Artists includes: Paul and Steven Claydon, Kajsa Dahlberg, Chris Evans, Robert Garnett, Babak Ghazi, Mark McGowan, Goshka Macuga, Elizabeth Price, Mandla Reuter, Jamie Shovlin, Matthew Thompson, and Tris Vonna-Michell.

This exhibition takes its lead from themes of personal history and memory raised by Christopher Priest's 1981 novel The Affirmation and, through the lens of a more antagonistic and critical form of interpretation, aims to point towards an overtly positive viewpoint on contemporary art practice over any traditional melancholy fixation.

If we look at the main character in Priest's book, Peter Sinclair, we see a man tormented by bereavement and failure. At the beginning of the story, Sinclair's life starts to crumble before him in his London flat, and after being offered a place to stay by an elderly couple in return for work on their new home, he embarks on an autobiography while temporarily residing in their small cottage in the English countryside. However, he soon finds himself writing the story of another man, 'affirming' a parallel identity in an imagined world, a persona whose sinister attraction draws him forever further in.

Similar to this, each of the twelve artists in this project have been encouraged to reconsider, reorder or scramble their own artistic identity, and consciously distort forms of art history in a way that goes beyond mere ironic appropriation, and extends out towards a new and unfamiliar view of the world.

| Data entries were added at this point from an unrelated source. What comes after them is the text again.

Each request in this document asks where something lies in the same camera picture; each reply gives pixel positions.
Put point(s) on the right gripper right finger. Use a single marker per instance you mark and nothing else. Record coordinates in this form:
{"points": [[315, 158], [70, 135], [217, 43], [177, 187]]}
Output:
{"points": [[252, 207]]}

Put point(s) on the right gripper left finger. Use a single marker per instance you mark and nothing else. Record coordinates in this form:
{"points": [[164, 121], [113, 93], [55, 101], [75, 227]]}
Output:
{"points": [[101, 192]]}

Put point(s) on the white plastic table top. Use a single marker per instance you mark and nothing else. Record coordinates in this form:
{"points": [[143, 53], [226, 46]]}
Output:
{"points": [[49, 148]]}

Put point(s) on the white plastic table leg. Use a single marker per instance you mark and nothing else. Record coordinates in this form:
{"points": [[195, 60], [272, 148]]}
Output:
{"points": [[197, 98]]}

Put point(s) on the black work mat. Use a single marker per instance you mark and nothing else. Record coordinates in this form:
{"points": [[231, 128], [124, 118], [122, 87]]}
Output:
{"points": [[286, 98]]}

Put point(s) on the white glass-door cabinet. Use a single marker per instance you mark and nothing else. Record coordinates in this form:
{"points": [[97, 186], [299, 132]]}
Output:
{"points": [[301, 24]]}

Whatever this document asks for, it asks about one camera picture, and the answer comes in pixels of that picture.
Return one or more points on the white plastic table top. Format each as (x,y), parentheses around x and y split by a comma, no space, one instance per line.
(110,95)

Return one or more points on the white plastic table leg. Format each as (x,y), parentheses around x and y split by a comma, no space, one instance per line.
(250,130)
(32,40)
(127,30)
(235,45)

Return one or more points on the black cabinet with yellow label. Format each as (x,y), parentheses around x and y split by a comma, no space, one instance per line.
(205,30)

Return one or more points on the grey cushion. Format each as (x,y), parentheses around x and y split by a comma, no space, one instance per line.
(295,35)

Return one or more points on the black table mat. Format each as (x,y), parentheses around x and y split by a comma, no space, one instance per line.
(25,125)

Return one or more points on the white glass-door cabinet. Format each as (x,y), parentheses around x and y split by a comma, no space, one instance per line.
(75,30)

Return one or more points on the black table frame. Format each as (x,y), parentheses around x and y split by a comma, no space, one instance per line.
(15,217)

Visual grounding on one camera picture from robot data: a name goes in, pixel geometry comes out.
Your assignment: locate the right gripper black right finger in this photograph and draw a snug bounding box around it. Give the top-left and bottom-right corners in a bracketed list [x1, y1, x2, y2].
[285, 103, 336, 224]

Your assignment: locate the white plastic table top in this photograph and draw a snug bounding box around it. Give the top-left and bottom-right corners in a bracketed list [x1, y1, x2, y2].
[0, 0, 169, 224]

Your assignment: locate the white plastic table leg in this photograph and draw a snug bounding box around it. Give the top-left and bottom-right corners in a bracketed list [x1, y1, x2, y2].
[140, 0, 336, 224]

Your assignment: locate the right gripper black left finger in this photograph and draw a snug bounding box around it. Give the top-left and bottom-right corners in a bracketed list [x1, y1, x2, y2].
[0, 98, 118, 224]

As well as making new work for the exhibition, each artist has been invited to work with the Special Collection at Chelsea College of Art and Design Library. By considering the archive's contents and making small interventions, artists have been able to create new configurations of artefacts that might question or throw historical discourse into doubt. Each artist has been able to find their own connections within the library's archive, and fictionalise a personal narrative within its contents. In one sense, the context of affirmation and the chosen literary reference point, shows the paradox of asserting one's confidence in oneself and contemporary discourse, while simultaneously insisting or establishing a different position.